On a sunny Tuesday morning, there is clear evidence that someone has been hanging out near the headstones during the night: An uneaten bagel sits atop the grave of a Civil War veteran, a chicken bone dries in the sun on another plot, and near the grave of I. Torigoe -- a Japanese cook who was shot and killed by his best friend in 1902 -- someone has left an empty 40-ounce bottle of Bud Light.
Marge West and Diane Sumrall, volunteers with the Pioneers' Cemetery Association, say the trespassers are probably from the homeless shelter across the street. But ask some of the people who've stayed in the 108-year-old Smurthwaite House on the park property, and they might tell you that there is something supernatural going on.
"There are a couple of people who've stayed in the house that heard noises and stuff," says Sumrall. "Personally, I'm not a believer in it."

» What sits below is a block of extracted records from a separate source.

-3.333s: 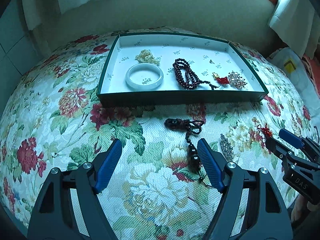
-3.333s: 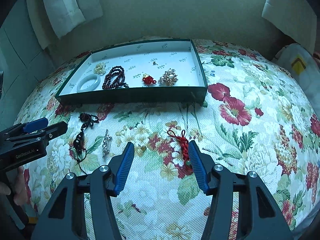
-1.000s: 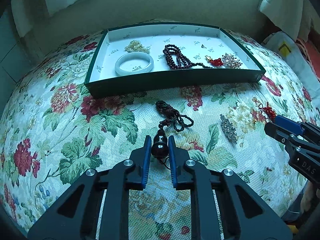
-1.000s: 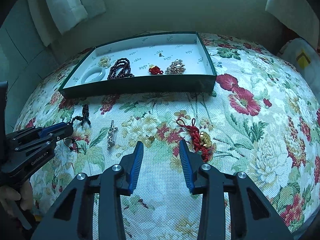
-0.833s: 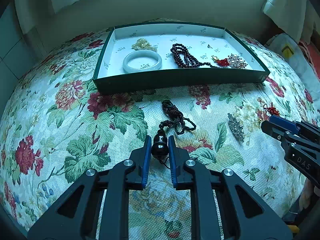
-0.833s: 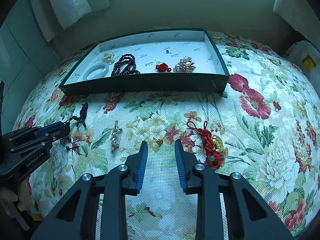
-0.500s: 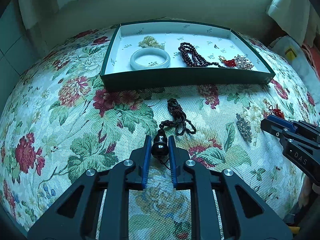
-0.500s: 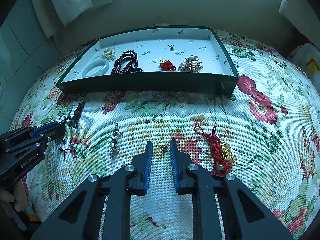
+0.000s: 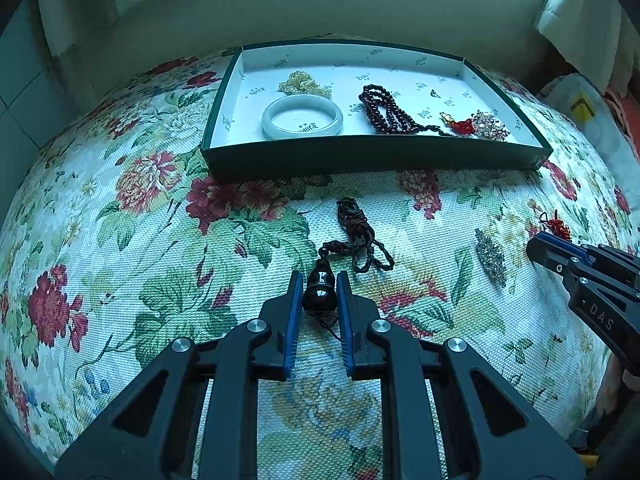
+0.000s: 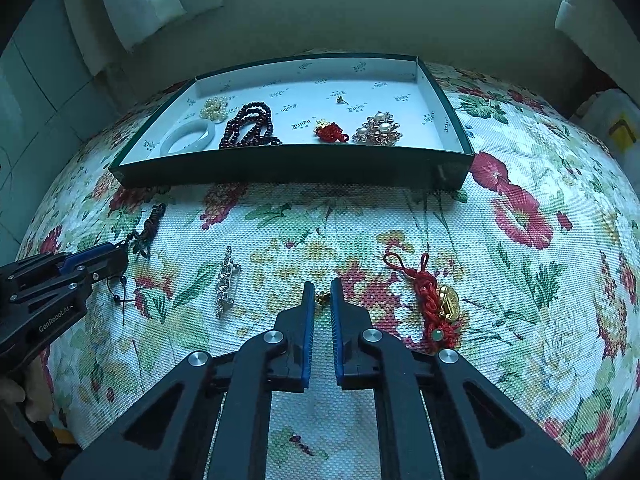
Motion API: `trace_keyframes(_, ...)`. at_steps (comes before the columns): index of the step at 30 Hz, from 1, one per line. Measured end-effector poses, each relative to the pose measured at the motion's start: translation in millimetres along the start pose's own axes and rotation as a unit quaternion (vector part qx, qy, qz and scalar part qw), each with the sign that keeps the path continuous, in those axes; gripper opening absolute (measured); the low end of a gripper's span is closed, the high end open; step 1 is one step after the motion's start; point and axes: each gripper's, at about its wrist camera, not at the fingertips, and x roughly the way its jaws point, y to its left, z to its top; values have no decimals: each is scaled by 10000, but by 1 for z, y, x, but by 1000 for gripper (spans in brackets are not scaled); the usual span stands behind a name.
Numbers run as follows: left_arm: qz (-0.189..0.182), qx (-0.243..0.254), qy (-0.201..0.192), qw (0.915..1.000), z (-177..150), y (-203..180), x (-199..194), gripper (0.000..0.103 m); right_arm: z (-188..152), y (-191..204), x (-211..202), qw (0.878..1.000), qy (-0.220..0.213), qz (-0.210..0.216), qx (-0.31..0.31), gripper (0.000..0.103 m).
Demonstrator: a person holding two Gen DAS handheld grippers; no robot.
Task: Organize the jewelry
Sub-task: 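Carry the black pendant and gold stud into the tray and open both tools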
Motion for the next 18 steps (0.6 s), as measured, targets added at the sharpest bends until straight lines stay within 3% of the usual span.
trace_keyframes(18,-117,29,-365,9993,15,-9,-35,17,9,5,-29,9995,-306,56,-48,8)
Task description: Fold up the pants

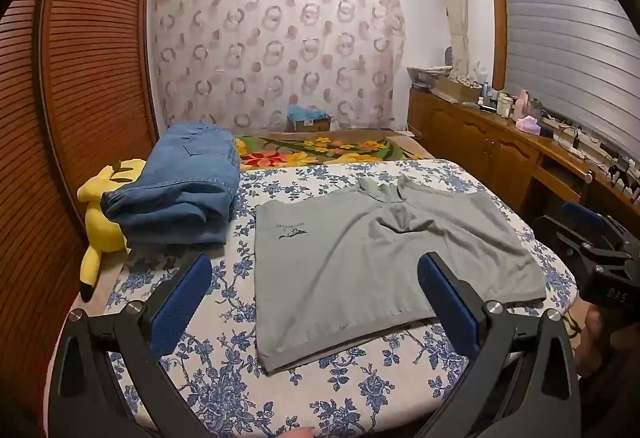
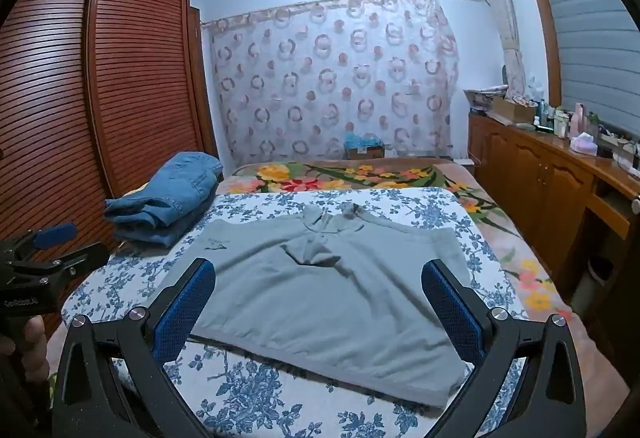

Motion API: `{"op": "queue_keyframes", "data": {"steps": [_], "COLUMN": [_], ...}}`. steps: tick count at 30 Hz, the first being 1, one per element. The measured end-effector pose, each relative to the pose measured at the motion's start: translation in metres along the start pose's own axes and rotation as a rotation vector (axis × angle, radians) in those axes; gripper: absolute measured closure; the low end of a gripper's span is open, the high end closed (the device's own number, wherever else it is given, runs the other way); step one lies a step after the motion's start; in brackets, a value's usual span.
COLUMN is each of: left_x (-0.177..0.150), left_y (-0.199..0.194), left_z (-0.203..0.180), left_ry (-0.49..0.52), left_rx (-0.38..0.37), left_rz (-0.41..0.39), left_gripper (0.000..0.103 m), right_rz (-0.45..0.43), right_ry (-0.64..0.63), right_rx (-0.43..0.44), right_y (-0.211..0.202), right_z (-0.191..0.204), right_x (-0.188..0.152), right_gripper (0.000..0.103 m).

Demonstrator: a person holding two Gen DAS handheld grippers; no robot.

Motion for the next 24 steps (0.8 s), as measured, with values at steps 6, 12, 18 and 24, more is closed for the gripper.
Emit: {"op": "queue_keyframes", "data": {"steps": [6,12,18,24], "left_x": [0.0001,0.0002,0.0001,0.0001], "left_y": [0.0001,0.0017,-0.0003,-0.0004], "left_z": [0.0001,0.0027,0.0002,0.0005], "left_ry": [-0.002,-0.001,-0.003,-0.003], "left_rx": [-0.004,0.0,-0.001,0.0], "left_rz": [-0.002,0.0,-0.003,-0.003], "left_gripper": [0.0,0.0,0.0,0.0], "right_rz": [0.0,-0.001,0.005,0.005], "right_ry": [-0.007,0.002,0.002,0.002], "right_rx": [-0.007,0.01,0.013,0.01], "right_y": [-0.0013,-0.0027,0.0033,0.0039], "right_z": [0.0014,0.0002,-0.0014,-0.0005], "right_x": [-0.0004,-0.0005,-0.0007,-0.0004], "right_gripper": [0.0,0.0,0.0,0.0]}}
Point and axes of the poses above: each gripper's, at about its wrist camera, not at the fingertips, and y roughly the way its jaws point, z to its left, x to its top, the point moved 6 cm from there along y, roughly the way its jaws point, and after that the axes turned 11 degrees about z, right-handed, at the moved point
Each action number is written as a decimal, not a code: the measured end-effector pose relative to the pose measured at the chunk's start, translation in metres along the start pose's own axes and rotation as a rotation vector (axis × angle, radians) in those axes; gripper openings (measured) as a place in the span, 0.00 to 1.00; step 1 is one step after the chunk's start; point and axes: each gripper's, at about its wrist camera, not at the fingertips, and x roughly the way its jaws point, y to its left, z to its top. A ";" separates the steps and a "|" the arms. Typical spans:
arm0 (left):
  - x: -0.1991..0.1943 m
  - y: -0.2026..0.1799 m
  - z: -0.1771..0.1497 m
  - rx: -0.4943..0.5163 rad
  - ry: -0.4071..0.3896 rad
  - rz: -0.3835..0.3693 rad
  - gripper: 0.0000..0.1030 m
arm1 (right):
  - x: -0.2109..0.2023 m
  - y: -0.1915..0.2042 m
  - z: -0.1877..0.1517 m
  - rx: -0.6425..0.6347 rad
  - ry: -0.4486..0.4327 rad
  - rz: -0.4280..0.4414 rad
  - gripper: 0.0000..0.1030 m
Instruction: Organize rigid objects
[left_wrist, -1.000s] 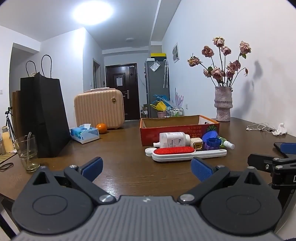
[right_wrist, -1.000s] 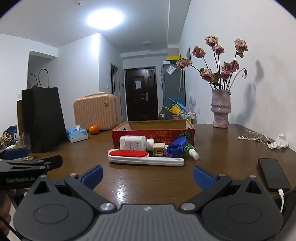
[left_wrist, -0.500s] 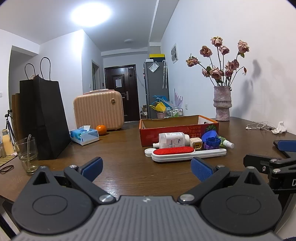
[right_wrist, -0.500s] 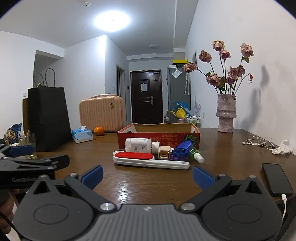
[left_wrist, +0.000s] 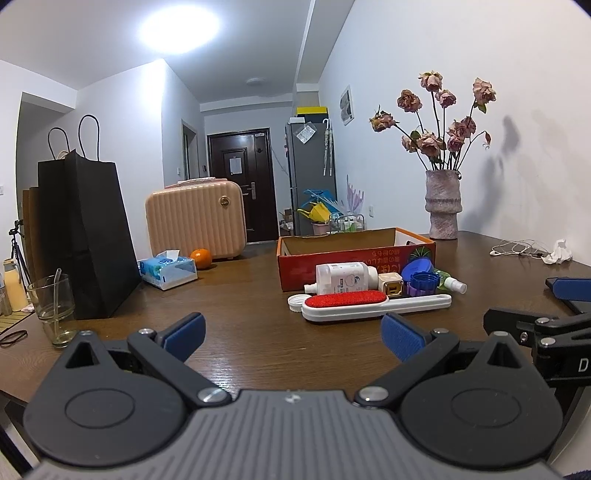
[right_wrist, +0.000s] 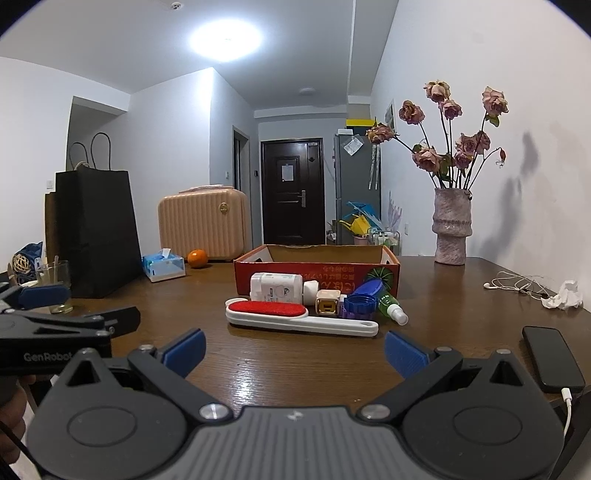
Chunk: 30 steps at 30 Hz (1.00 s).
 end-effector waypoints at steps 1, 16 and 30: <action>0.000 0.000 0.000 0.000 0.000 0.000 1.00 | 0.000 0.000 0.000 0.002 0.000 -0.001 1.00; 0.000 0.000 0.000 -0.004 0.004 -0.008 1.00 | 0.002 0.000 -0.001 0.003 0.014 -0.006 1.00; 0.001 0.001 0.000 -0.007 0.009 -0.011 1.00 | 0.001 0.000 0.000 -0.005 0.023 0.006 1.00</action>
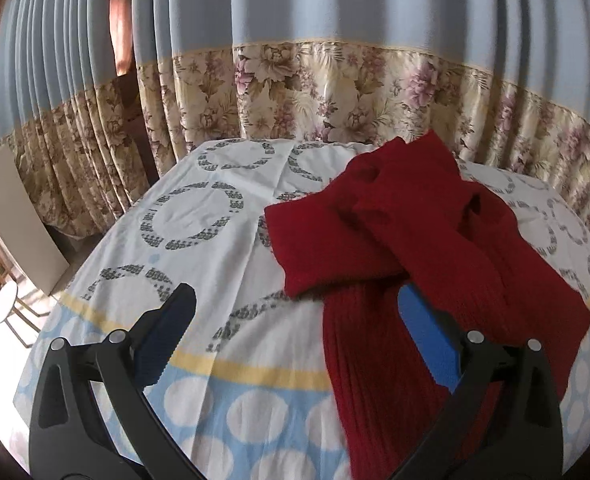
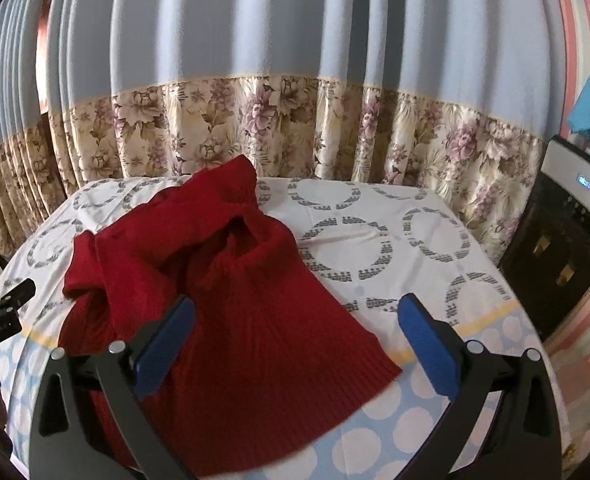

But there are 3,700 known graves in the seven cemeteries that span the park -- which hosts its 22nd Annual Memorial Day Remembrance Ceremony and tours on Monday, May 30 -- and only 700 or so markers. And by at least one account, some lost souls have come looking for their resting places. "We have things like Josiah Ward, who was one of the discoverers of the Gunsight Mine, out here somewhere," says West. "And in the newspaper one day, there's a little item to the fact that Josiah Ward is saying, 'Where, oh, where is my grave?' His marker was sitting in the backyard of somebody, waiting to get put down there."
Could the secret of the Lost Dutchman gold mine also be buried here? Maybe mediums should channel at the grave of Jacob Waltz, who died in 1891 without revealing the location of the gold mine he allegedly discovered in the Superstition Mountains.
Waltz is one of many early, local notables buried here. Other historical figures interred in the cemeteries include B.J. Franklin, Arizona's 12th territorial governor; William Augustus Hancock, who laid out the first Phoenix townsite in 1870 and later became Maricopa County sheriff; and C.J. Dyer, a Phoenix city councilman and acting mayor.
"We have one madam. Lot 41 was the red light district," Sumrall says, pointing at an early township map. "And she had an establishment there, and I guess she helped out some of these old guys . . . so she was a very benevolent madam. And she was murdered."
Madams and early Phoenix politicians aren't the only occupants of the grave plots. The cemeteries are also the final resting place of veterans of the Civil War, the Mexican War, and the Spanish-American War. The park's remembrance ceremony for the fallen soldiers includes 21-gun salutes. Several organizations will participate, including the Buffalo Soldiers, the Arizona Rangers, the Civil War Council, and the Masons. After the ceremony, guests are invited to tour the Smurthwaite House and the seven cemeteries.
And if guests hear any weird sounds, it might be the wind. Or it might just be a murdered madam looking for revenge.